__What is expected__
A single number is required: how many lines in the records below contain "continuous".

*** Study material ***

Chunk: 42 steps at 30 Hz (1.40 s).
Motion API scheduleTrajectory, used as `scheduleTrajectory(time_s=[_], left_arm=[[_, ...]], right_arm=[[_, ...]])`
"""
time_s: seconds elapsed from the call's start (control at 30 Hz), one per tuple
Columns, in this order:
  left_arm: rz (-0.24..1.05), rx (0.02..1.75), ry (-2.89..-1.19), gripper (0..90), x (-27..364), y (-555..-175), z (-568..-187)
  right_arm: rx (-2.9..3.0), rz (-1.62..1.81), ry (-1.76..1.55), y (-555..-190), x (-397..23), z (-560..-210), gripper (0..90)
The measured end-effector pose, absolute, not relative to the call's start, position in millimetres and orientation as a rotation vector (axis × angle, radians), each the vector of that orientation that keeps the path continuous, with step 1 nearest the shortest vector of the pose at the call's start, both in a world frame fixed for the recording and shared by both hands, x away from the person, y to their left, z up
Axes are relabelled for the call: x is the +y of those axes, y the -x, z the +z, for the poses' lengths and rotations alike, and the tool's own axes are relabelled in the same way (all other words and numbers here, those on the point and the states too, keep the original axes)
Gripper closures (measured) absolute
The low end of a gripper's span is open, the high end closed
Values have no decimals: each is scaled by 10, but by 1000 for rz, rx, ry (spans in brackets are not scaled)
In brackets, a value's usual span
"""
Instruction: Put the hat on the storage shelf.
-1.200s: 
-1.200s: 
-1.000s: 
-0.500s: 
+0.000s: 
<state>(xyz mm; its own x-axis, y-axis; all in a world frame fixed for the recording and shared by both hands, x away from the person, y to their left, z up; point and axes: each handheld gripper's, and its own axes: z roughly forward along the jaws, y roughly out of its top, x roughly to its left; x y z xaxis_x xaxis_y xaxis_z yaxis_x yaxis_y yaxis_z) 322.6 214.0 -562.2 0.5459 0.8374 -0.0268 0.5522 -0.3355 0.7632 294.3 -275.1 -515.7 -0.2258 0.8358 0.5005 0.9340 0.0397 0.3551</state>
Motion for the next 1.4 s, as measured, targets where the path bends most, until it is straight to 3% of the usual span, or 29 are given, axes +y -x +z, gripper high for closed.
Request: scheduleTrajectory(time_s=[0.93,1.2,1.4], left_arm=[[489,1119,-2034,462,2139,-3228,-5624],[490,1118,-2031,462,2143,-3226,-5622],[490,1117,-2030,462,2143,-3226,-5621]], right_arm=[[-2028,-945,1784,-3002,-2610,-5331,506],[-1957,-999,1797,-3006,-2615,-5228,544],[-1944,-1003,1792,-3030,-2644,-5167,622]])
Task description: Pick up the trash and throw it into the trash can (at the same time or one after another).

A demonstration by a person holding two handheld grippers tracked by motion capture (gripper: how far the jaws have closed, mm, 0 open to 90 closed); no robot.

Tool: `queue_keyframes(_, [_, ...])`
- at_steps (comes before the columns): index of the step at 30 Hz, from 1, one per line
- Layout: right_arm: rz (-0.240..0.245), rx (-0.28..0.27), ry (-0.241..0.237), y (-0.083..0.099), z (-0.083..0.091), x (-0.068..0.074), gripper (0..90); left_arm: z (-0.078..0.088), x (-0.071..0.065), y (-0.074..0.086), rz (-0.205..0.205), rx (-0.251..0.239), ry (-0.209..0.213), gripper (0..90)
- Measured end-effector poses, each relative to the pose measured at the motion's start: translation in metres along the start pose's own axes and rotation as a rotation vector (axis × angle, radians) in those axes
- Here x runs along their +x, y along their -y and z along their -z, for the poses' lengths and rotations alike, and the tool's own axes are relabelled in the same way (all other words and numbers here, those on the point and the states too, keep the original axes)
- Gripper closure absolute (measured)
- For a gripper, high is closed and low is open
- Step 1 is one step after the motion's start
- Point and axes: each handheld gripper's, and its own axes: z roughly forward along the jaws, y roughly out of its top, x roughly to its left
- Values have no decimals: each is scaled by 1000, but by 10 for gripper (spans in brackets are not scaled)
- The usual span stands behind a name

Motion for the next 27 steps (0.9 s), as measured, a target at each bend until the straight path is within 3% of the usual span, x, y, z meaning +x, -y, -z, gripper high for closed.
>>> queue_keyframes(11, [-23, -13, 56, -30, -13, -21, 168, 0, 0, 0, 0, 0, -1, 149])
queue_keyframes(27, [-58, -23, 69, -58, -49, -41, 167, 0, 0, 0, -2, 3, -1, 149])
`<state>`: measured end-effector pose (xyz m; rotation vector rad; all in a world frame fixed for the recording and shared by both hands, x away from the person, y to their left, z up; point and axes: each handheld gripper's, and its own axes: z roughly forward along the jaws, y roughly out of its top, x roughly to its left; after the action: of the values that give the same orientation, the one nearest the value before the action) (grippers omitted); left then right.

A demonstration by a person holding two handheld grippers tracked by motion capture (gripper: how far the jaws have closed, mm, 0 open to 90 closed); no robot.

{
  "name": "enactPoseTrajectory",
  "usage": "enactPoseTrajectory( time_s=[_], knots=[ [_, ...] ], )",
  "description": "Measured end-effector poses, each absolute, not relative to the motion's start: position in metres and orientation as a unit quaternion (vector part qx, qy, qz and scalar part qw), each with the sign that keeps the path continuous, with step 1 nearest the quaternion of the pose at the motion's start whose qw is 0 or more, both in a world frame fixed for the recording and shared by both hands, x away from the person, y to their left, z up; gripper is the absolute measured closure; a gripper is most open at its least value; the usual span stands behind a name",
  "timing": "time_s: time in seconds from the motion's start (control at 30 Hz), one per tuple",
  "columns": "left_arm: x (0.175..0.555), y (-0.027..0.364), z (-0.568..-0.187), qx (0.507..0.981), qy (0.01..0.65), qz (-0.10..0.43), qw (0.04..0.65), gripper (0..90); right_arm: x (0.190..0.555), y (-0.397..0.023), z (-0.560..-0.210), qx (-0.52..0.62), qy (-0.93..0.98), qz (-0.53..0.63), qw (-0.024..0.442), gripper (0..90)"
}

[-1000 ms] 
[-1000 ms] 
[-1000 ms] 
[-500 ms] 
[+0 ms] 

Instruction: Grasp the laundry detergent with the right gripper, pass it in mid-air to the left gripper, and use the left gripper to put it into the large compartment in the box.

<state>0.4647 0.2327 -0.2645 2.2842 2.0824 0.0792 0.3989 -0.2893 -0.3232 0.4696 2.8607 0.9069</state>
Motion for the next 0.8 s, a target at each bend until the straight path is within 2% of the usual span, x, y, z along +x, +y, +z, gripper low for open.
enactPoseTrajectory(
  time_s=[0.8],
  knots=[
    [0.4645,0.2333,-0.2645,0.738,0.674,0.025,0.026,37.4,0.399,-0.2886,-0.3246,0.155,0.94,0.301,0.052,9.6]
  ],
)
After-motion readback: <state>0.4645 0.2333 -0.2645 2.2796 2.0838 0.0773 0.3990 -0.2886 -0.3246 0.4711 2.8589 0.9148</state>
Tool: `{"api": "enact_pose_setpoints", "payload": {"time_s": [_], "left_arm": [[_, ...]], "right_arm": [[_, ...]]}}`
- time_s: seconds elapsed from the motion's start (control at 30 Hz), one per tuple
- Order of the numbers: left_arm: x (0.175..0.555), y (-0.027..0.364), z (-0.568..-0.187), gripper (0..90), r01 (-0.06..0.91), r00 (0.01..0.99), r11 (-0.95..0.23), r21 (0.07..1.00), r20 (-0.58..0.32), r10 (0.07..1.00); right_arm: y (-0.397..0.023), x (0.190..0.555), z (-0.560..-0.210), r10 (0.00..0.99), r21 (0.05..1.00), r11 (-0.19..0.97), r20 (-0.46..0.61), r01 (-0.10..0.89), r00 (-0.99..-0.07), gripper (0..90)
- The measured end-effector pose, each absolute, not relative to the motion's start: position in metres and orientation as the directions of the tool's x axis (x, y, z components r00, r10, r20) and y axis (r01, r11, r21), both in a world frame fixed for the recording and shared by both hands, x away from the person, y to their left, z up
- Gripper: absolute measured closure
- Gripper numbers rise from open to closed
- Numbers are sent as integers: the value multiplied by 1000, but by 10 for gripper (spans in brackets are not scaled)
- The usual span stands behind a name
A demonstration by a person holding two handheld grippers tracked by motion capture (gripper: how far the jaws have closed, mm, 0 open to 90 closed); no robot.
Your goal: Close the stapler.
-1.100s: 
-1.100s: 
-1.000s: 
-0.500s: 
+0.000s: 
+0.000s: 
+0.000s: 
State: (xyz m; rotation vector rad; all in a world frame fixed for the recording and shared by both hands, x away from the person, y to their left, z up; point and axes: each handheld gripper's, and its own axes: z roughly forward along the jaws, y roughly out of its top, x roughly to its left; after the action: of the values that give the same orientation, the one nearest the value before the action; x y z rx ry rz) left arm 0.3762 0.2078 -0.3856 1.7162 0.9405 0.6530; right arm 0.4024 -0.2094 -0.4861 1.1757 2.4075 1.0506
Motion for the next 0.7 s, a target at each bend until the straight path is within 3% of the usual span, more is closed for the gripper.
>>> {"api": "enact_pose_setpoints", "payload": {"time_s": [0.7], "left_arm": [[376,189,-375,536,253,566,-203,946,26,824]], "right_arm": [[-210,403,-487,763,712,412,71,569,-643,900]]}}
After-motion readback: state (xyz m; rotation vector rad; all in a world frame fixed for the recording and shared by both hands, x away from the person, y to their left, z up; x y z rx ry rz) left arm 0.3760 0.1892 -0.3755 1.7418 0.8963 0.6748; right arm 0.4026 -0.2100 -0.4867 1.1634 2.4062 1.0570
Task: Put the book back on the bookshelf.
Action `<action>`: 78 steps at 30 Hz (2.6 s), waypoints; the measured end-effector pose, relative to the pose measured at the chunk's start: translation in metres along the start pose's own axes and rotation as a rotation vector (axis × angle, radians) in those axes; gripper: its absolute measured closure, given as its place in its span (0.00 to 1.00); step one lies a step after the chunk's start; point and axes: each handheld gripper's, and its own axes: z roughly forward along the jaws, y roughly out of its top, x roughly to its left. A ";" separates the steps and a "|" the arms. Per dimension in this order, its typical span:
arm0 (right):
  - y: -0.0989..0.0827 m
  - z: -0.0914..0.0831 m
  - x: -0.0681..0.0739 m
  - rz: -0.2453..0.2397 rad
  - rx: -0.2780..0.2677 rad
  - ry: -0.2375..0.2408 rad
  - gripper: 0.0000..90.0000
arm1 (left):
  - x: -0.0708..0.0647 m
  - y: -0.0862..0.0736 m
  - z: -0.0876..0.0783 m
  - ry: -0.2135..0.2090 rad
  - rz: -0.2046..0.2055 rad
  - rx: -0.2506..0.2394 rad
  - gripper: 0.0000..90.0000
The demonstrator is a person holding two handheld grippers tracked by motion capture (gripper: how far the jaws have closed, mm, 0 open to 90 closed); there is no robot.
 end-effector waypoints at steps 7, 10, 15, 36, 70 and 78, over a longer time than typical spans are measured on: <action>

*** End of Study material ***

__Solution for this task__
2